Mural Arts Philadelphia fixed the mural, which is located on the 1400 block of North Bouvier St. and West Jefferson St. in North Philadelphia, within 24 hours of the incident being discovered and reported.

“We are talking about children walking through the neighborhood and you don’t want them to have to see this,” Mural Arts Philadelphia project manager Corin Wilson said to the Philadelphia Tribune. “He meant so much to the neighborhood and we just wanted to restore it in the best way possible.”

The mural, which is painted on a building where Moore once lived, was discovered by neighbors to have the F-word and N-word spray-painted on it early Saturday.

Moore, who was born in 1915, served in World War II as a Marine before moving to Philadelphia and attending Temple University.
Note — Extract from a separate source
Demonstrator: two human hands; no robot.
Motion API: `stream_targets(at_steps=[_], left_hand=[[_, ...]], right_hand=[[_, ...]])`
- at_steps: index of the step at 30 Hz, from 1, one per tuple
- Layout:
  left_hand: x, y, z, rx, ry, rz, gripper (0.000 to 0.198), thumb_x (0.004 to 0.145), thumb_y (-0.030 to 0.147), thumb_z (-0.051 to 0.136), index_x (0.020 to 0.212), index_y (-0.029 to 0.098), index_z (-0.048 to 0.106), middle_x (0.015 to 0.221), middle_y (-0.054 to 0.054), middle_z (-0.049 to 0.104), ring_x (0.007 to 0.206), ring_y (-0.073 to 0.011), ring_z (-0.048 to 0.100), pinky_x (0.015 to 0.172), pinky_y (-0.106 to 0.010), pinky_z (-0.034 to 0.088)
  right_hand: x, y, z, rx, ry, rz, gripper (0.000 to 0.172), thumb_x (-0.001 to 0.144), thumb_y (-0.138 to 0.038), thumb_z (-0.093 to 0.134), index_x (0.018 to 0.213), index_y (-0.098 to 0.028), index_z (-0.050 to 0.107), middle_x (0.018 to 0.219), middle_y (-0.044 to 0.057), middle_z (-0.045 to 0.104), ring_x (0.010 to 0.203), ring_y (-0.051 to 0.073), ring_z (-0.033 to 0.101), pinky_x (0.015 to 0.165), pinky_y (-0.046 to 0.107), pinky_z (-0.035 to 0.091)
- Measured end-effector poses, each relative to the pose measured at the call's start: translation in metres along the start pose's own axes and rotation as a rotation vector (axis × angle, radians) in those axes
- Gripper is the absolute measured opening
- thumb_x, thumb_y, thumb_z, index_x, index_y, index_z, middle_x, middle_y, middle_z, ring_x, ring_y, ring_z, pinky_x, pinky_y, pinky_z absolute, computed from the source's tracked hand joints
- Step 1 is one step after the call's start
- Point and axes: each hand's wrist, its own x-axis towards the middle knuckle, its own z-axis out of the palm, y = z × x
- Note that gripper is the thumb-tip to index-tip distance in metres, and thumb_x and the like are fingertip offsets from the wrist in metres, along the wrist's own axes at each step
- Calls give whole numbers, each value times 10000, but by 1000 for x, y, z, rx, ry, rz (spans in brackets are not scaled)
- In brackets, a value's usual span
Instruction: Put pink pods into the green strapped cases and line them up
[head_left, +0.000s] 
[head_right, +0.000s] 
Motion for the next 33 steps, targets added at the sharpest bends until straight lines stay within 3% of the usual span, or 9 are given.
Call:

While a resident of the City of Brotherly Love, Moore was a civil rights defense attorney, the president of the local NAACP chapter, and a City Councilmember. 

Moore, who reportedly marched with Martin Luther King Jr., was famous for helping fight to integrate Girard College.

Philadelphia police are currently investigating the situation, but no arrests have been made yet. Another mural honoring Moore is currently in the works and will begin this fall in North Philadelphia.

According to a report released by the Anti-Defamation League last week, Pennsylvania had 74 documented incidents of white supremacist propaganda in 2019. Roughly a third of those incidents happened in Philadelphia. In 2018, 40 incidents occurred in Pennsylvania, including nine in Philadelphia.

The distribution of white supremacist propaganda more than doubled across the country last year, according to the ADL. The circulation of such fliers, posters and banners increased by 120% from 2018.

The ADL's report was supplemented by its ADL H.E.A.T (Hate, Extremism, Anti-Semitism, Terrorism) Map. The interactive tool catalogs a range of hate-inspired incidents, from anti-Semitic incidents to terroristic plots, since 2002. The map shows 454 hate-inspired incidents in Pennsylvania between 2002 and 2019.